歯医者の手前に花屋さんがあって、硝子越しの黄色味を帯びた小さなつぶつぶが、実なのか蕾なのかと近づいてみたが、よく分からなかった。蕾だとしたらミモザかなーと思いながらそこを離れると、「おはようございます」と前から来る背の高い若い女性がいう。

 私に声をかけているのかと思ったが、見知らぬ人。そう思っていたが、相手は更に「おはようございます」と繰り返した。近付くと麻乃ちゃんだった。岡田史乃さんの娘さんである。麻乃ちゃんには数日前に会ったばかりなのに、分からなくなるのは、近眼のせいばかりではない。若者がみんな同じように見えてしまうのだ。
「これから母のところへいくんです」
「そう、私は歯医者へ。そのあと図書館。史乃さんによろしくね」と言って別れた。

俳人協会の水、木は図書館が休みのせいか、金曜日の今日はいつもより混んでいた。いつも会うのが井上弘美さん。知った人はそれだけと思っていたら、テーブルの最前列に有住さんがいた。彼女は藍生の会員で、とても詩的ないい作品を作る人だが、藍生は会員数が多いから、そんな人がうようよいるのかもしれない。彼女も知っている磯辺さんの「俳画紀行」の話をすると、帰り際に「出版社は?」と言った。

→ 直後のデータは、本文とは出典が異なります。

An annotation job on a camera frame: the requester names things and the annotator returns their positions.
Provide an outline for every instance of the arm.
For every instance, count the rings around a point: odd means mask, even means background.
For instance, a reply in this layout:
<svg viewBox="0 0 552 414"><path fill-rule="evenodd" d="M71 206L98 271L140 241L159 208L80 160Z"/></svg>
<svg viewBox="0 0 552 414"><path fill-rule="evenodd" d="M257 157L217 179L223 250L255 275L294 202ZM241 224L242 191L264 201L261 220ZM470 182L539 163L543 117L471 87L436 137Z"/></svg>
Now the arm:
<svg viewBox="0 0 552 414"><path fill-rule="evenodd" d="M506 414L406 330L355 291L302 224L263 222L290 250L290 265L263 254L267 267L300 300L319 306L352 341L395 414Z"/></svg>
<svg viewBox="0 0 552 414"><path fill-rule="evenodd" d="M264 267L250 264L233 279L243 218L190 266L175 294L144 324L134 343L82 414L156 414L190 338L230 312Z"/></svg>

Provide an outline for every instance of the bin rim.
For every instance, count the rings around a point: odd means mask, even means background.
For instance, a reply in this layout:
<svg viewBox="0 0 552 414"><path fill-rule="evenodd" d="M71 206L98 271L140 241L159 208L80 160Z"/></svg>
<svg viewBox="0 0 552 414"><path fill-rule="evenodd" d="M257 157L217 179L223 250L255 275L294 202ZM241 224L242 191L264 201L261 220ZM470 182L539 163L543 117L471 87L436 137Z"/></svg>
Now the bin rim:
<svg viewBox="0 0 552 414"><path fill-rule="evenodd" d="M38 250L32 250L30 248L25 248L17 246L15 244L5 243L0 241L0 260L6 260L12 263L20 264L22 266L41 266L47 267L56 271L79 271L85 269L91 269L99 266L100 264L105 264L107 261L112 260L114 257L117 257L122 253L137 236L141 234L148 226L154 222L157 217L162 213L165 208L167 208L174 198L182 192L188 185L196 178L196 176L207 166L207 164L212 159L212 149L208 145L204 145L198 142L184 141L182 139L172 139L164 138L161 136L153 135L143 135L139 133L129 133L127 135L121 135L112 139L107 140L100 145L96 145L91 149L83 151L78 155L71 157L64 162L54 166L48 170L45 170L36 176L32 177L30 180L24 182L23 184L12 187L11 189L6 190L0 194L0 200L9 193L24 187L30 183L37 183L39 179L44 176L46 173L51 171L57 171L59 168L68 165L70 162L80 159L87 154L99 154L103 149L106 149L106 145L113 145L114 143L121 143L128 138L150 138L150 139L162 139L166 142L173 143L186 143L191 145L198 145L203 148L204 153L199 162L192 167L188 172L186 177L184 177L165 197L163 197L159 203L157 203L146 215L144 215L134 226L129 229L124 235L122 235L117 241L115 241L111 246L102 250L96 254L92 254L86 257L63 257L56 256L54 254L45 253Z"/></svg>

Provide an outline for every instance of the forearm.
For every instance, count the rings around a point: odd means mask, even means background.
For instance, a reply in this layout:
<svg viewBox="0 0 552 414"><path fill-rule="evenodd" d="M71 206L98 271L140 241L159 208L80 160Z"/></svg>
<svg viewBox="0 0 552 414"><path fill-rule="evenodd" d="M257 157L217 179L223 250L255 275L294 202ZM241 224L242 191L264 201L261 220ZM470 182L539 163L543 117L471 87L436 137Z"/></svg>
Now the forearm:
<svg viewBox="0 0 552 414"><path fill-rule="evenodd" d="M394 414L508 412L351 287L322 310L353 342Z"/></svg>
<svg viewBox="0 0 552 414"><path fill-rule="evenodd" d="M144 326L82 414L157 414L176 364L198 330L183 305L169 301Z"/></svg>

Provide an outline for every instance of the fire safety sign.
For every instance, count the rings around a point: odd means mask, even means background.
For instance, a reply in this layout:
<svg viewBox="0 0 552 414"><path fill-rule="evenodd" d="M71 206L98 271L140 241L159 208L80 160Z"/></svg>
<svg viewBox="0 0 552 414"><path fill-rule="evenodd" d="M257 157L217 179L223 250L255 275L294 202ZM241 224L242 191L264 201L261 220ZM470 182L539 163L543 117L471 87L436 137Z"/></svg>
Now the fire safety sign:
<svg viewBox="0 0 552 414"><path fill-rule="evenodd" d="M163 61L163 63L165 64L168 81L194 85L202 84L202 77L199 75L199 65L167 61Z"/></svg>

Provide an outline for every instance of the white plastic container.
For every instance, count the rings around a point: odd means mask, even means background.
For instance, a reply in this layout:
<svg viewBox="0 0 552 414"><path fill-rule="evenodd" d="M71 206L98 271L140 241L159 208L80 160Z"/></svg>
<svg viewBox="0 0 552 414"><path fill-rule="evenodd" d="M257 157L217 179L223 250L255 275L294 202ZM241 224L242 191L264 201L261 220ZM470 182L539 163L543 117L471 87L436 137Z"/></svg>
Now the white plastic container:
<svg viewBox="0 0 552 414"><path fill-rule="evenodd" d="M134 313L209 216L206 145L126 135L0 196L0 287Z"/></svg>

昨日で収めるべき原稿はみんな納めたので、昨夜のベットでは今日からまた書き始める石鼎さんのモードにするために,市川一男の「俳句100年」を読んだ。その続きで、今日は「ホトトギス」の大正7年から11年までを読んできた。虚子が「ホトトギス」を総合誌としての意識を持っていたようだ。独立した長谷川零余子の「枯野」・渡辺水巴も「曲水」・石鼎の「鹿火屋」などが、それぞれ一頁の広告になっているのだ。まさか好意で紹介しているのではあるまい。

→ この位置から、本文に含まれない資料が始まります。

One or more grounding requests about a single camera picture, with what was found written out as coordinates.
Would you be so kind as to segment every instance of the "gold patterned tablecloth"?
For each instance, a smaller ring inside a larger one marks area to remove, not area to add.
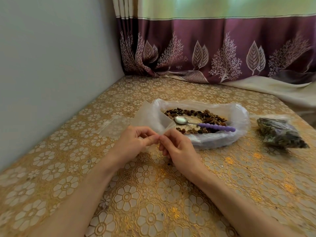
[[[254,120],[231,146],[201,151],[208,169],[265,213],[316,235],[316,131],[272,95],[168,78],[124,77],[0,174],[0,236],[26,236],[71,195],[115,140],[94,133],[143,101],[241,103],[251,114],[288,114],[310,149],[266,147]],[[151,147],[112,178],[86,236],[236,236],[213,203]]]

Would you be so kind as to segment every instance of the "left hand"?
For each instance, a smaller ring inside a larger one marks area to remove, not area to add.
[[[152,144],[158,144],[159,135],[148,126],[129,126],[121,134],[108,155],[111,155],[118,168],[134,159],[140,151]]]

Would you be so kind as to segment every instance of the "metal spoon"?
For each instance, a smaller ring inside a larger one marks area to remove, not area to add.
[[[236,131],[236,129],[231,126],[223,126],[223,125],[217,125],[217,124],[212,125],[208,123],[191,123],[191,122],[188,122],[188,120],[183,116],[176,116],[174,118],[174,121],[180,125],[192,124],[192,125],[197,125],[199,127],[212,128],[212,129],[220,130],[220,131],[231,131],[231,132]]]

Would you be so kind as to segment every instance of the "white wall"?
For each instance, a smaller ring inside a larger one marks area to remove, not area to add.
[[[112,0],[0,0],[0,169],[123,75]]]

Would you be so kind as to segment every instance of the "purple spoon handle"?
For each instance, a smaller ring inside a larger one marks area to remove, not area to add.
[[[235,132],[236,129],[234,127],[231,126],[223,126],[223,125],[212,125],[212,124],[208,124],[208,123],[199,123],[198,124],[199,127],[205,127],[205,128],[212,128],[215,130],[220,130],[220,131],[231,131],[231,132]]]

それは昨夜読んだ市川一男の「俳句100年」にも、大正3年6月号に「層雲」の広告があることが書いてあった。それも一頁。それだけではない。「吾人は徒に旧を守れるを排して芸術的なる俳句を主張す。俳句は吾人が生命の表現なり。生命の日々に新しき如く我が俳句も日々新しからざるべからず」というスローガンまでかがげているのである。

この時期の井泉水とは子規忌も一緒に出来ない反目をしているのに、その広告を依頼するほうもするほうだが、それを受け入れる虚子も怜悧な事業家で大物だ。いまの俳句の世界は小さくまとまり過ぎていて破れがない。豪快な俳人は現れないものか。